(Extracted records)
★ ★ ★

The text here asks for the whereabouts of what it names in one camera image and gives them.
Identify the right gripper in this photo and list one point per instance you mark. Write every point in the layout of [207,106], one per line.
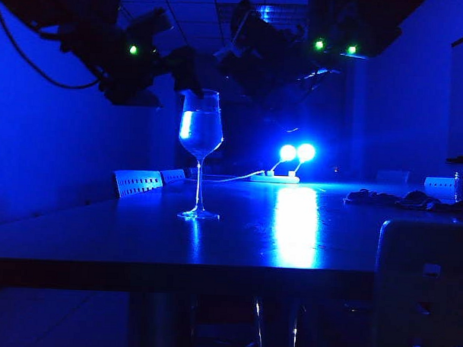
[296,50]

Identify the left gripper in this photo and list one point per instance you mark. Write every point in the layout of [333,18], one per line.
[148,58]

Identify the black thermos cup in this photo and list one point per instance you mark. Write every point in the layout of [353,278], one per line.
[254,79]

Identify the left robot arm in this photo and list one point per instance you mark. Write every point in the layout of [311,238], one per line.
[70,4]

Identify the clear stemmed wine glass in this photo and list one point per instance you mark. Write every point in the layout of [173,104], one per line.
[201,134]

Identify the ceiling light fixture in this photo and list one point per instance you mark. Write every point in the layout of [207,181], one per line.
[265,13]

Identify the white slotted chair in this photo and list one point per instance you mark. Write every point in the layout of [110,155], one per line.
[173,176]
[438,184]
[138,182]

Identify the white USB gooseneck lamp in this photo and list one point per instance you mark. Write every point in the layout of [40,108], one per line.
[306,152]
[287,152]

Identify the white power strip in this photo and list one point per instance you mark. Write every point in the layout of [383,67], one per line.
[275,179]

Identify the black cloth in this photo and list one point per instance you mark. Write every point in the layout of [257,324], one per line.
[424,202]
[369,197]

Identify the dark table leg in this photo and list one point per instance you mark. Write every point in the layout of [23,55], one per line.
[161,323]

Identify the red chair with chrome legs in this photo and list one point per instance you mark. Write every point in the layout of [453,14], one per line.
[258,326]

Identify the grey chair with square holes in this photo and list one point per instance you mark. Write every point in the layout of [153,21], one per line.
[402,301]

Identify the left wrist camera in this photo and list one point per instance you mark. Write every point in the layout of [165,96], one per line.
[149,20]

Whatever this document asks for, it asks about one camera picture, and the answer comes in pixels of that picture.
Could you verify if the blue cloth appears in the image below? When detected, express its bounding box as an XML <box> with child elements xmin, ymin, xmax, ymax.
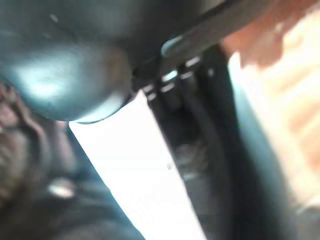
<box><xmin>49</xmin><ymin>74</ymin><xmax>301</xmax><ymax>240</ymax></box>

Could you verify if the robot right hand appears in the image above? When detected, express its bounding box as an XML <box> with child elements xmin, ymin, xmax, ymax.
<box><xmin>0</xmin><ymin>0</ymin><xmax>273</xmax><ymax>240</ymax></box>

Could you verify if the brown wicker basket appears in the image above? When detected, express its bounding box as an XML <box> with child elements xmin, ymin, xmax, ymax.
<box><xmin>219</xmin><ymin>0</ymin><xmax>320</xmax><ymax>216</ymax></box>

★ ★ ★

Looking at the entries above, how many lines contain the word "asks"? Answer with the number alone.

**FINAL ANSWER**
2